What the task asks:
Going through the data below, tally every line where the string "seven" occurs, then give only the tally.

——

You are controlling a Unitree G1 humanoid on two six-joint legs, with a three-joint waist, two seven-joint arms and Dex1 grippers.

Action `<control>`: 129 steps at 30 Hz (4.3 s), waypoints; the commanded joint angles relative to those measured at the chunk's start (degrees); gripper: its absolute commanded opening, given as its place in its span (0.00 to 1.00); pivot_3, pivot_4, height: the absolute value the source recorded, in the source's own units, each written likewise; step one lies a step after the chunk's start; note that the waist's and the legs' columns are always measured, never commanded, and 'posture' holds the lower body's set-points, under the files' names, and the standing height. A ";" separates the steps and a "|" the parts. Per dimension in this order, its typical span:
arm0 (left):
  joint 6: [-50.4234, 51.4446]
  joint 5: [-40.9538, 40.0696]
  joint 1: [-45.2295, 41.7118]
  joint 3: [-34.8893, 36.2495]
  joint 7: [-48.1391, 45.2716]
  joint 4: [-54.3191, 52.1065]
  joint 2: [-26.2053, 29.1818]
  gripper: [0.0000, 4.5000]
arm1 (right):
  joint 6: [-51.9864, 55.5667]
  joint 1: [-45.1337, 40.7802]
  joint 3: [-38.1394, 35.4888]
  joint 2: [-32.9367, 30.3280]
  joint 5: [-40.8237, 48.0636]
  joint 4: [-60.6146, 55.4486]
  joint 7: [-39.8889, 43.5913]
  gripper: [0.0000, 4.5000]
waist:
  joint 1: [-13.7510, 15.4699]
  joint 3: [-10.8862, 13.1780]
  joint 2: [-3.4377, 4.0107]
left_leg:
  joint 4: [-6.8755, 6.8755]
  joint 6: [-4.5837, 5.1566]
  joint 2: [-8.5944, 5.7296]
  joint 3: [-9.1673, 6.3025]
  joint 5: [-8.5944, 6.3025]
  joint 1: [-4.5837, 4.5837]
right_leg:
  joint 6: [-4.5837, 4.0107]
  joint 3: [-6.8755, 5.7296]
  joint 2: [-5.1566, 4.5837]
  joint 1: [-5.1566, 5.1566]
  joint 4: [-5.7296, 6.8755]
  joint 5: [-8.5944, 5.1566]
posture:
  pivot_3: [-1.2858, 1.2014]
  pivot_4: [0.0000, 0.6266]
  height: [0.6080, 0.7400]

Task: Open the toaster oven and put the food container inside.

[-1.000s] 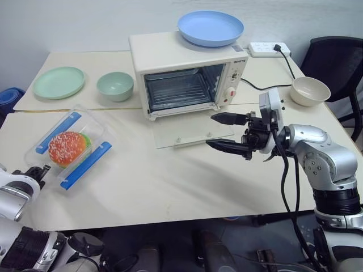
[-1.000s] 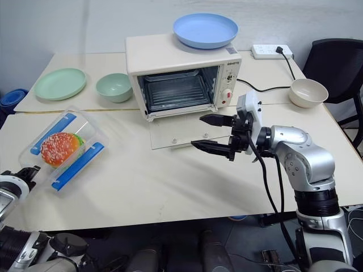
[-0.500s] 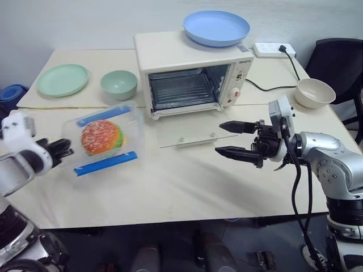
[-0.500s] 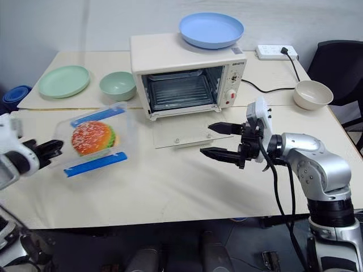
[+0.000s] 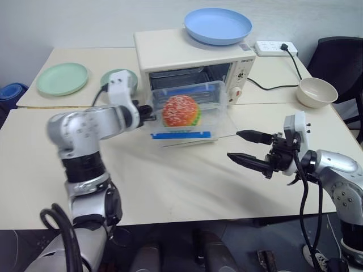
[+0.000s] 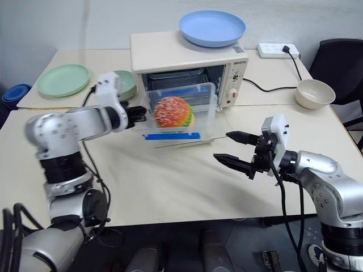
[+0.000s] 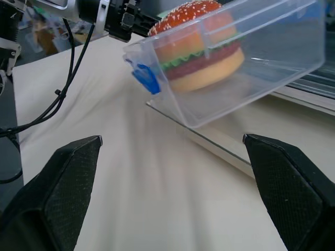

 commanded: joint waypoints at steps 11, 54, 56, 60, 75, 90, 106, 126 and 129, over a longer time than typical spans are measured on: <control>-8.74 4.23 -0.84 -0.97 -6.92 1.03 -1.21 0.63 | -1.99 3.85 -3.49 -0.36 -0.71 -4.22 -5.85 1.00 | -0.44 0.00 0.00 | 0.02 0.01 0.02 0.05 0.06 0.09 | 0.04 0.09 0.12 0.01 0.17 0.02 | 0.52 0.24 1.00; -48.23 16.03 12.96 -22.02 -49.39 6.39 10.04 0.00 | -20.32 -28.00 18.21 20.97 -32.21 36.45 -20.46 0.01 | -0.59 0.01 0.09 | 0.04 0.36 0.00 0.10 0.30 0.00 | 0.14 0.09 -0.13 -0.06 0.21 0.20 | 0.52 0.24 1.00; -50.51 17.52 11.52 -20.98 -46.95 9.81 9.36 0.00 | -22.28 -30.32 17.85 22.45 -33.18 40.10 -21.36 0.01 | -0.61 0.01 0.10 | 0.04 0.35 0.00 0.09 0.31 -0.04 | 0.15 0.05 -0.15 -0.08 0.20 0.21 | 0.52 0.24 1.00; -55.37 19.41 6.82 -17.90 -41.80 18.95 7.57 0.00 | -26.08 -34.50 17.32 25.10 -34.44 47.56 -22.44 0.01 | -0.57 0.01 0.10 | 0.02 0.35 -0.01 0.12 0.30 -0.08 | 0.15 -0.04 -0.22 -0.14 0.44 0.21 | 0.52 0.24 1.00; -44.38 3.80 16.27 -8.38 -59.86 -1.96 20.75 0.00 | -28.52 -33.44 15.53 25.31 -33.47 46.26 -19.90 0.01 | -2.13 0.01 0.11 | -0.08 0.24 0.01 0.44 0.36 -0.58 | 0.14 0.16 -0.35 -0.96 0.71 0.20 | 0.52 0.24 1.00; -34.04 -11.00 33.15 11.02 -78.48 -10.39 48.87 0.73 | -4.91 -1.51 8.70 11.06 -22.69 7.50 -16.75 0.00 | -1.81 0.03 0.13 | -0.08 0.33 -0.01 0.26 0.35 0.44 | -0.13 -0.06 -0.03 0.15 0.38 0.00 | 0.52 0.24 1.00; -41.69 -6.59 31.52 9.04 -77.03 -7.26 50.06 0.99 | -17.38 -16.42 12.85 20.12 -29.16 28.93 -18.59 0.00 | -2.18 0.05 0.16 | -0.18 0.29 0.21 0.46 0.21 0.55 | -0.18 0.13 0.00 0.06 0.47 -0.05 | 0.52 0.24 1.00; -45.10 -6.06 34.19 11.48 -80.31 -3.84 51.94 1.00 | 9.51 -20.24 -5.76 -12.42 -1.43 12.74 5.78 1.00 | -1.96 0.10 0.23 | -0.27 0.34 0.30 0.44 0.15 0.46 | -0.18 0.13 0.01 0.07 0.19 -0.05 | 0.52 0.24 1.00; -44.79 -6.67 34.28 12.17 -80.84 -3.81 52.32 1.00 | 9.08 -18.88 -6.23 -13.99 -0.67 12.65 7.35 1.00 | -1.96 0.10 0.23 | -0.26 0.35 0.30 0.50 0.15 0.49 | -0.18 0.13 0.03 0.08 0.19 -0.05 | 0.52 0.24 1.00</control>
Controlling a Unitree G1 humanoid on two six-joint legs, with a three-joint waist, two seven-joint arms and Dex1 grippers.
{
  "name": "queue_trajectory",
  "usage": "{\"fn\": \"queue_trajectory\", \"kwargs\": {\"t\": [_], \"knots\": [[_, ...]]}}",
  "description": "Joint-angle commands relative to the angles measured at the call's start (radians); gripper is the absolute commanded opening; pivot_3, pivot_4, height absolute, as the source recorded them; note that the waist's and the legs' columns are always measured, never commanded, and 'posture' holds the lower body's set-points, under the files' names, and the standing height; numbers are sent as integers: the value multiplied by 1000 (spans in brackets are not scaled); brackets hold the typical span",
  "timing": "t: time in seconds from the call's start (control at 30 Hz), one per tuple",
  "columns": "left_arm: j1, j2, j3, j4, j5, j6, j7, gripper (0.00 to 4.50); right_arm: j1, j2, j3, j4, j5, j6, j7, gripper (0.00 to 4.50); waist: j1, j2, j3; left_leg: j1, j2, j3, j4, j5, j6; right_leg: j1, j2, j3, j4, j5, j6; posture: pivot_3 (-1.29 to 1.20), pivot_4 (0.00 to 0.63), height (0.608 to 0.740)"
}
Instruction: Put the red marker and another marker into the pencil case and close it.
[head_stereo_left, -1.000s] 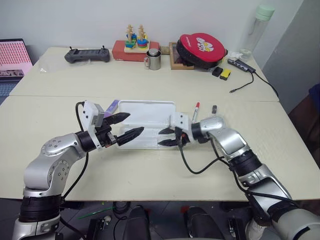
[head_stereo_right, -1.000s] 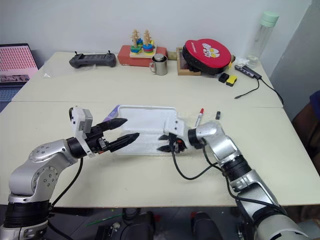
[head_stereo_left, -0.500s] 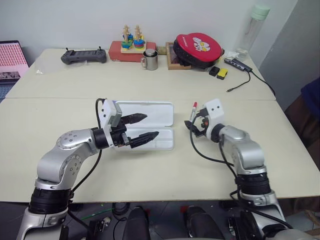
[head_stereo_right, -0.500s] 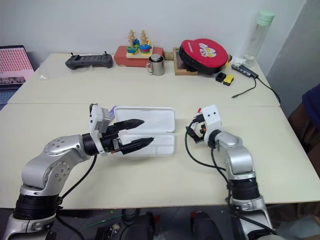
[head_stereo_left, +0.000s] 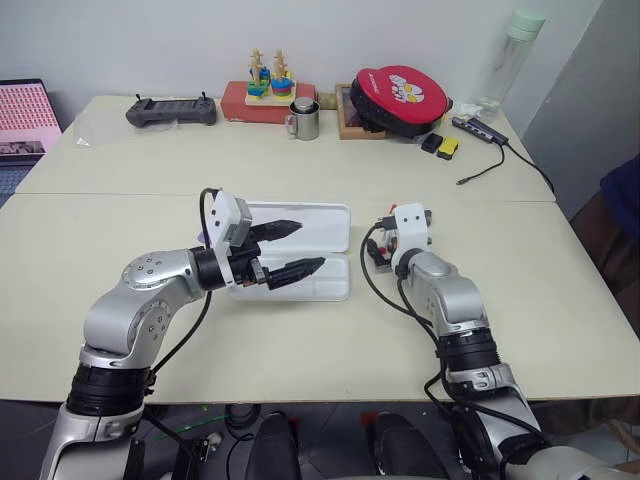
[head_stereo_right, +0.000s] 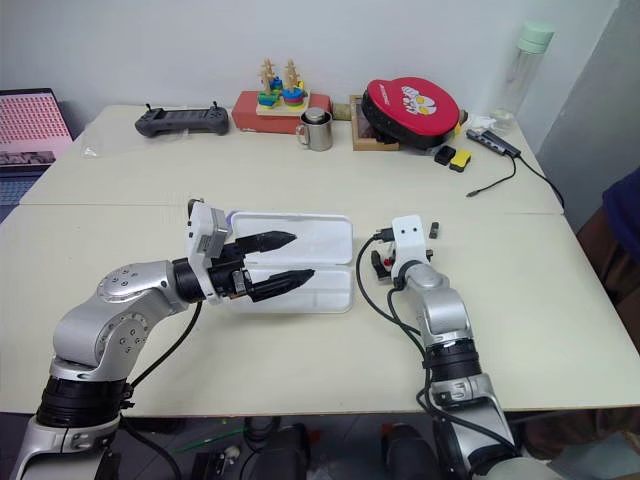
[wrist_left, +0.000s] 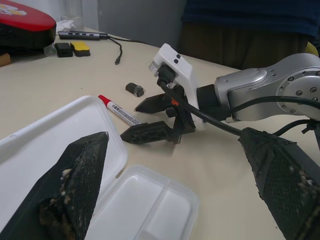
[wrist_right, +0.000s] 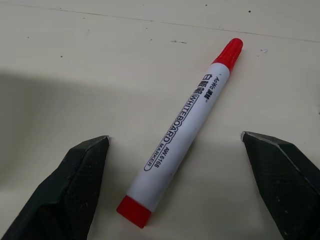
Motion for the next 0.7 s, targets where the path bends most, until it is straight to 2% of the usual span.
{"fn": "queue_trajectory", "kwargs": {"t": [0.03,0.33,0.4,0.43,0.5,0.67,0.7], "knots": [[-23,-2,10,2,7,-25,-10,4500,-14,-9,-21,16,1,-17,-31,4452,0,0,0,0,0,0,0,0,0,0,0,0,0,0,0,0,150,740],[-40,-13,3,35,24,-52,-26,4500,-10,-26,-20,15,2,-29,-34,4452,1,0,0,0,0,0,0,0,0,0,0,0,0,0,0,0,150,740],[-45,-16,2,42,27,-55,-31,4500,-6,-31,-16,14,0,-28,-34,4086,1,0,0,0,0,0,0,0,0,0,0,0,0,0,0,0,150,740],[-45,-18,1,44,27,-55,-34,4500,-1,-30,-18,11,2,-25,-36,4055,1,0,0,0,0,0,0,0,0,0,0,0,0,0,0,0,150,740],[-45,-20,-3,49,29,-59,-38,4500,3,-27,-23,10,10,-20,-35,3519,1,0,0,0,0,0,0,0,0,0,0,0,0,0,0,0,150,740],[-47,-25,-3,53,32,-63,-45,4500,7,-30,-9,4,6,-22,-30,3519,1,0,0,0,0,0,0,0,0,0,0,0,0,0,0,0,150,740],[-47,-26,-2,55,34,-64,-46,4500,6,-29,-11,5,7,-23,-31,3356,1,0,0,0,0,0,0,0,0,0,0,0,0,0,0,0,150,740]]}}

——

Response box:
2